Accelerated weathering of carbonate rocks following the 2010 wildfire on Mount Carmel, Israel

N. Shtober-Zisu A E , N. Tessler B , A. Tsatskin C and N. Greenbaum D
+ Author Affiliations
- Author Affiliations

A Department of Israel Studies, University of Haifa, Mount Carmel, Haifa, 3498838, Israel.

B Department of Biology and Environment, University of Haifa, Mount Carmel, Haifa, 3498838, Israel.

C Department of Archaeology, University of Haifa, Mount Carmel, Haifa, 3498838, Israel.

D Department of Geography and Environmental Studies, University of Haifa, Mount Carmel, Haifa, 3498838, Israel.

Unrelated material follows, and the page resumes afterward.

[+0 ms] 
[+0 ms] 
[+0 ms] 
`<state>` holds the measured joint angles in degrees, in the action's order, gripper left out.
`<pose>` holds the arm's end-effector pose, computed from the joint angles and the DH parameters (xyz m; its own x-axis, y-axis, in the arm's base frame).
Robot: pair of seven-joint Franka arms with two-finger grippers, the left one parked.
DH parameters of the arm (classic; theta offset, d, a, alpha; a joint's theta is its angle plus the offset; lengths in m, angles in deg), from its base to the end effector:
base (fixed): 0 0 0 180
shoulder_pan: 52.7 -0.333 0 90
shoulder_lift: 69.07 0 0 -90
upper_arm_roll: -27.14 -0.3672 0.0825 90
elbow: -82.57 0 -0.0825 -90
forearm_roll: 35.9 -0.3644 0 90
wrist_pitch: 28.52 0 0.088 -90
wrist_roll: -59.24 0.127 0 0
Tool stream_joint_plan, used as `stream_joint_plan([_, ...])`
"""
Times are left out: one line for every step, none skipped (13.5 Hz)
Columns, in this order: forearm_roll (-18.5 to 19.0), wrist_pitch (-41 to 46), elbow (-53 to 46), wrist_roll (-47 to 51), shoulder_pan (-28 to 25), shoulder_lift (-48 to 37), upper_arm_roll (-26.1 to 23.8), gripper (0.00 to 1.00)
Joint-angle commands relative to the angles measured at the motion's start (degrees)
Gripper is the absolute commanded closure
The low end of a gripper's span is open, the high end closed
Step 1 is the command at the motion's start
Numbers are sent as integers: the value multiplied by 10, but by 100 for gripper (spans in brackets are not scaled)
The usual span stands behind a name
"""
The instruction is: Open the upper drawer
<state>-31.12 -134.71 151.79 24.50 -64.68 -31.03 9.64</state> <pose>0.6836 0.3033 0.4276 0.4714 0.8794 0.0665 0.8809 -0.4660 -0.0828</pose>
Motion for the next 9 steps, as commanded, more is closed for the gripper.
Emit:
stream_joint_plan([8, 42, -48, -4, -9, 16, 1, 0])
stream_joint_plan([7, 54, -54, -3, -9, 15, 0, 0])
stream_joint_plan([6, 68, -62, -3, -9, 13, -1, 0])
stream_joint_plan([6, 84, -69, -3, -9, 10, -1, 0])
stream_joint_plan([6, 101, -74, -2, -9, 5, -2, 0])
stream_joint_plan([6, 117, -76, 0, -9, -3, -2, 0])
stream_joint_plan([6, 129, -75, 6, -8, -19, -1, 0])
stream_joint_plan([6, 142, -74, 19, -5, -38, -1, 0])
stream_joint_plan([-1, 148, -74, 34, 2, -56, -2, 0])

E Corresponding author. Email: nshtober@research.haifa.ac.il

International Journal of Wildland Fire 24(8) 1154-1167 https://doi.org/10.1071/WF14221
Submitted: 15 December 2014  Accepted: 12 July 2015   Published: 12 November 2015

Abstract

Massive destruction of carbonate rocks occurred on the slopes of Mount Carmel during the severe wildfire in 2010. The bedrock surfaces exhibited extensive exfoliation into flakes and spalls covering up to 80–100% of the exposed rocks; detached boulders were totally fractured or disintegrated. The fire affected six carbonate units – various types of chalk, limestone and dolomite. The burned flakes show a consistent tendency towards flatness, in all lithologies. The extent of the physical disruption depends on rock composition: the most severe response was found in the chalk formations covered by calcrete (Nari crusts). These rocks reacted by extreme exfoliation, at an average depth of 7.7 to 9.6 cm and a maximum depth of 20 cm. Scorched and blackened faces under the upper layer of spalls provide strong evidence that chalk breakdown took place at an early stage of the fire. It is possible to explain the extreme response of the chalks by the laminar structure of the Nari, which served as planes of weakness for the rock destruction. Three years after the fire, the rocks continue to exfoliate and break down internally. As the harder surface of the Nari deteriorates, the more brittle underlying chalk is exposed to erosion.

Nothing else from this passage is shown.